Reputation: 93
I have the following xml file. I want to extract all lines starting with ItemDescription and create a dataframe out of them such that one column contains the color, another the ID, another the Letter and so on.

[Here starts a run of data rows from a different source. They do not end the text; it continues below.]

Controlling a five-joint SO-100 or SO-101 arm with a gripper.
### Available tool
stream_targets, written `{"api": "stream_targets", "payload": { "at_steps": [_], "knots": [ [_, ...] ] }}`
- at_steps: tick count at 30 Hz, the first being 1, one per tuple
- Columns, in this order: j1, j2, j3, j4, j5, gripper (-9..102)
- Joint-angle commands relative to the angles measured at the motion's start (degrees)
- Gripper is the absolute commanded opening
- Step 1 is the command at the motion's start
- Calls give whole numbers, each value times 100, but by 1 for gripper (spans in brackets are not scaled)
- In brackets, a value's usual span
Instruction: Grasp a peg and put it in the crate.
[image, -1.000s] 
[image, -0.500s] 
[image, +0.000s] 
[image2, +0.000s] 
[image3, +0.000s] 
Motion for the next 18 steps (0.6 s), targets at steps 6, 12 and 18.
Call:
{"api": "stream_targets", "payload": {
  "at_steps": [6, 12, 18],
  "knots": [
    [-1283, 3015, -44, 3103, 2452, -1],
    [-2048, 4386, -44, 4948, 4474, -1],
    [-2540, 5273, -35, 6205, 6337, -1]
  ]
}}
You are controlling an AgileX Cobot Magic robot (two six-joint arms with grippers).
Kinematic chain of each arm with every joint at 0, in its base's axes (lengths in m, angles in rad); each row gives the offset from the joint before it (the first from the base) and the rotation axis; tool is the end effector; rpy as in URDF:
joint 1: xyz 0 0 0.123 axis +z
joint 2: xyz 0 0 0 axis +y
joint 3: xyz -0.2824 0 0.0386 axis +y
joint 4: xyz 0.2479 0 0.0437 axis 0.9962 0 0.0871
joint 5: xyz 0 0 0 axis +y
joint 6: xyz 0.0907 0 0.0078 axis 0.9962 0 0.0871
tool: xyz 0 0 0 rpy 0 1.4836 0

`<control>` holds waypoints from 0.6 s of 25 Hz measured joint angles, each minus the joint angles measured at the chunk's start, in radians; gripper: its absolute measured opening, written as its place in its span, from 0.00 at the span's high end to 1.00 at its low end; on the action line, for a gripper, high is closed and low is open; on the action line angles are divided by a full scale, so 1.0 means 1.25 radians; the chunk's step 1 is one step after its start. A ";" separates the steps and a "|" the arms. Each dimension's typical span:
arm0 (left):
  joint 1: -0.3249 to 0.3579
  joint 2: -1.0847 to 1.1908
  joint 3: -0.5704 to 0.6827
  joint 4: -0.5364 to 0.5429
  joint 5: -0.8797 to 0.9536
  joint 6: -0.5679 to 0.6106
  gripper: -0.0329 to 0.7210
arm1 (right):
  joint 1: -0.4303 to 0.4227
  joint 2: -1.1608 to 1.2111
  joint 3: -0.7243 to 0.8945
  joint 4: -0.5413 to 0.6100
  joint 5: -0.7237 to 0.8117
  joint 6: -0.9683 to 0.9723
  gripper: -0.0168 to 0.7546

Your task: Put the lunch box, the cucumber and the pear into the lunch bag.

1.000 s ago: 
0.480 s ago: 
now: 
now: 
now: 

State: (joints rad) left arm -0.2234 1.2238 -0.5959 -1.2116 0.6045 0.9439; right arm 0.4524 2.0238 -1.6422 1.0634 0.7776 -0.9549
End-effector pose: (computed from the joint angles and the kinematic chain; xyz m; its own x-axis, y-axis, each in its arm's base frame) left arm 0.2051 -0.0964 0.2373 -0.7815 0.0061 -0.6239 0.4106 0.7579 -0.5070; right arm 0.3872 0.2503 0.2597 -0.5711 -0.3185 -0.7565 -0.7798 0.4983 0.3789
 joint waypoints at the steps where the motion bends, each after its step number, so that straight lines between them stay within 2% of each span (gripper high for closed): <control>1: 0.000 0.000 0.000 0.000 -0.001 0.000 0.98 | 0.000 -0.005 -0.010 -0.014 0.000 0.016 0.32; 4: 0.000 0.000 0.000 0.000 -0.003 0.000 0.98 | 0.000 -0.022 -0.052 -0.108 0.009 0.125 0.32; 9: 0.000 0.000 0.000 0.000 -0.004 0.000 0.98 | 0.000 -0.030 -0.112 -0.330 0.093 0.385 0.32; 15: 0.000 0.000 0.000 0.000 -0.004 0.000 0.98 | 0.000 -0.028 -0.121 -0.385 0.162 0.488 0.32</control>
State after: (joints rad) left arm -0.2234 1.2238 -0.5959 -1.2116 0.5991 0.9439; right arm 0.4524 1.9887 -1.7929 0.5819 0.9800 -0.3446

How can I do this?
I tried it with the package xml.etree.ElementTree
but I could not produce dataframe because I could not access the elements in the desired lines.
I do not want to use pandas_read_xml
because it works only with pip, I guess.
pd.read_xml
also does not work even though I updated pandas.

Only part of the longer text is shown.